= Your task =
Your answer should hold every line of the records below that contains the string "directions".

Items from a dataset:
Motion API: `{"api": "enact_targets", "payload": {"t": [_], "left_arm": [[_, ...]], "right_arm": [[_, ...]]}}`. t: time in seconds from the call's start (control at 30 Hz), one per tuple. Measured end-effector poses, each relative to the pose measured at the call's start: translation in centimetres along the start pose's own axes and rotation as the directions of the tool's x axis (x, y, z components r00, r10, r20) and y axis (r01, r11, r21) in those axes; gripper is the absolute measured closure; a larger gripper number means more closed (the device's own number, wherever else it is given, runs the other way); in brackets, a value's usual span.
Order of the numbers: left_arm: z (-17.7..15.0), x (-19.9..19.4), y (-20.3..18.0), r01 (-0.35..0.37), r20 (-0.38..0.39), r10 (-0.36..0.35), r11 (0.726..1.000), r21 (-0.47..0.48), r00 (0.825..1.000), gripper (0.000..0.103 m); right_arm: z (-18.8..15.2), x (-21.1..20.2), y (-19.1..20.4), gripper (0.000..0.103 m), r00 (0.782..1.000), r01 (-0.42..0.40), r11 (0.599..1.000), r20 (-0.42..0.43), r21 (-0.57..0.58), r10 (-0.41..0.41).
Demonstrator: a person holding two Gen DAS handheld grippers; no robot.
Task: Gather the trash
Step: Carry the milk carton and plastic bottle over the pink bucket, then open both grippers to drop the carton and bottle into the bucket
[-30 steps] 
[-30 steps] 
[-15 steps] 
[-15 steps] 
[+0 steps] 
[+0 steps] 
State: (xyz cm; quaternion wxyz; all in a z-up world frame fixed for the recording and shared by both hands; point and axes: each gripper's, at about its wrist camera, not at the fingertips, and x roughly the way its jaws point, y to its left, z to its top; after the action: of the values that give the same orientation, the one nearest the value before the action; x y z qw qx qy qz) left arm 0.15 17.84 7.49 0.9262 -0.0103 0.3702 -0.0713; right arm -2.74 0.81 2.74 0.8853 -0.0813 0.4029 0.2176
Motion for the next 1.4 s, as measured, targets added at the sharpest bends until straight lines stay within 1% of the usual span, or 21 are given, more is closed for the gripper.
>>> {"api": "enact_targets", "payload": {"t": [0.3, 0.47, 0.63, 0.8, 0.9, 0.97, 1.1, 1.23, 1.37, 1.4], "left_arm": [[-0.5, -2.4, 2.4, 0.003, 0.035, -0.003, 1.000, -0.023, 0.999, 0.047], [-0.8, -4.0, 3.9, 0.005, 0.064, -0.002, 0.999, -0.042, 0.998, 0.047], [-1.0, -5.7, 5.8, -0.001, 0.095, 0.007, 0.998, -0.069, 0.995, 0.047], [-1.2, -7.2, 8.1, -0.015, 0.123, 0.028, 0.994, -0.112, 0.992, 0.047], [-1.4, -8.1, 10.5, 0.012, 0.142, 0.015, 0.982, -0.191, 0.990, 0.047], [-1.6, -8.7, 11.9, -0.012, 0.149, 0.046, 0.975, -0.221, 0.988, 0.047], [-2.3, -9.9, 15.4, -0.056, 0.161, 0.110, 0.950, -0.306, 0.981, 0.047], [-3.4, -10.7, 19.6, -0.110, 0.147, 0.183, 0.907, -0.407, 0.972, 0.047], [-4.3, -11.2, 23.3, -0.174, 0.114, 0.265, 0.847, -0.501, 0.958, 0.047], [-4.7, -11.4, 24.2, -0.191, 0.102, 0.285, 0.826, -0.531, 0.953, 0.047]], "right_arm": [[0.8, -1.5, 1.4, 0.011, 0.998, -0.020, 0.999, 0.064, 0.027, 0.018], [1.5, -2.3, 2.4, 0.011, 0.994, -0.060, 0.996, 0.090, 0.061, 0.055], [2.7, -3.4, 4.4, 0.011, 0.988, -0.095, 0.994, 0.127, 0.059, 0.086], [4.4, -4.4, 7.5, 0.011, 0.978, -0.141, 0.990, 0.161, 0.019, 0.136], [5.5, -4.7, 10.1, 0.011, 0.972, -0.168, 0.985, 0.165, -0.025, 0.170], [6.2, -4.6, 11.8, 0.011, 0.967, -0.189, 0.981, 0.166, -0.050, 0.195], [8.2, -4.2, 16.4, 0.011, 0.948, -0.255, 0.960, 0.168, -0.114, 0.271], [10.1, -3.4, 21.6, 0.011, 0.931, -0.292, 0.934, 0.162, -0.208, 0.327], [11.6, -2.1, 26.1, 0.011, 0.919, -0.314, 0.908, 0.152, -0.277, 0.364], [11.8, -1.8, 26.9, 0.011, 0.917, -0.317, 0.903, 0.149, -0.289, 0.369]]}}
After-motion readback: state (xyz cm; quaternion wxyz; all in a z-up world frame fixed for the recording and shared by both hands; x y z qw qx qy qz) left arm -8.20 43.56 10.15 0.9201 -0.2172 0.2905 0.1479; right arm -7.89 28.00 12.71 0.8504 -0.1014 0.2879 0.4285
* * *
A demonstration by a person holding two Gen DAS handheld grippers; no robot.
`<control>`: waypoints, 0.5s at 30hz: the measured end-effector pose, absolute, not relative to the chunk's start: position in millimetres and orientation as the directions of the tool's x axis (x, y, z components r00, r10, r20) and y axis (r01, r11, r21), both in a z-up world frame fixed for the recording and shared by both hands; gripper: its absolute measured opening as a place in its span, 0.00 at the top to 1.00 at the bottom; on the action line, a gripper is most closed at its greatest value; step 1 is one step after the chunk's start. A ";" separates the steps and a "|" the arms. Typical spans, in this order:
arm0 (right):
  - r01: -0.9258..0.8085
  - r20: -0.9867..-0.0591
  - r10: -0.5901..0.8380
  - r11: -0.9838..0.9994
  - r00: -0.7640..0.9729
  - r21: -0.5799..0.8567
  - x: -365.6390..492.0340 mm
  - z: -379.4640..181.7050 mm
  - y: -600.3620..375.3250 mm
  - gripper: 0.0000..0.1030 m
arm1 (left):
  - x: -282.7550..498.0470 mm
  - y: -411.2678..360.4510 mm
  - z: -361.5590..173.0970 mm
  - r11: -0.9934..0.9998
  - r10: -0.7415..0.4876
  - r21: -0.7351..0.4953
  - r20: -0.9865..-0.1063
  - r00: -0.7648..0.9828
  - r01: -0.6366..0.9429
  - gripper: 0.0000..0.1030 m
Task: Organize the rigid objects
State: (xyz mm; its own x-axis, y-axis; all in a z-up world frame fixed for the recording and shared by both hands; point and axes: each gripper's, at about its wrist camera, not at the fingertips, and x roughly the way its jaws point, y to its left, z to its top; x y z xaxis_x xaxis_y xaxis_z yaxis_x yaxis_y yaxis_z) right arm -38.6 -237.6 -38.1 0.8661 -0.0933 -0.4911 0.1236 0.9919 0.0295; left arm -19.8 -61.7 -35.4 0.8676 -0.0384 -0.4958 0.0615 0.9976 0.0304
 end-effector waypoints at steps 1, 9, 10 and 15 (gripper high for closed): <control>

= Task solution =
Motion API: `{"api": "enact_targets", "payload": {"t": [_], "left_arm": [[_, ...]], "right_arm": [[_, ...]]}}`. t: time in seconds from the call's start (control at 30 Hz), one per tuple. Measured end-effector poses, each relative to the pose measured at the call's start: translation in centimetres along the start pose's own axes and rotation as the directions of the tool's x axis (x, y, z components r00, r10, r20) and y axis (r01, r11, r21) in those axes; gripper is the absolute measured closure; a larger gripper number means more closed (the device's own number, wherever else it is given, runs the other way); in brackets, a value's usual span.
`<control>`: waypoints, 0.5s at 30hz: the measured end-effector pose, absolute, not relative to the chunk's start: position in millimetres and orientation as the directions of the tool's x axis (x, y, z components r00, r10, r20) and y axis (r01, r11, r21), both in a z-up world frame fixed for the recording and shared by both hands; gripper: its absolute measured opening as a place in its span, 0.00 at the top to 1.00 at the bottom; on the action line, a gripper is most closed at its greatest value; step 1 is one step after the chunk's start. A ";" separates the steps and a "|" the arms. Typical spans, in this order:

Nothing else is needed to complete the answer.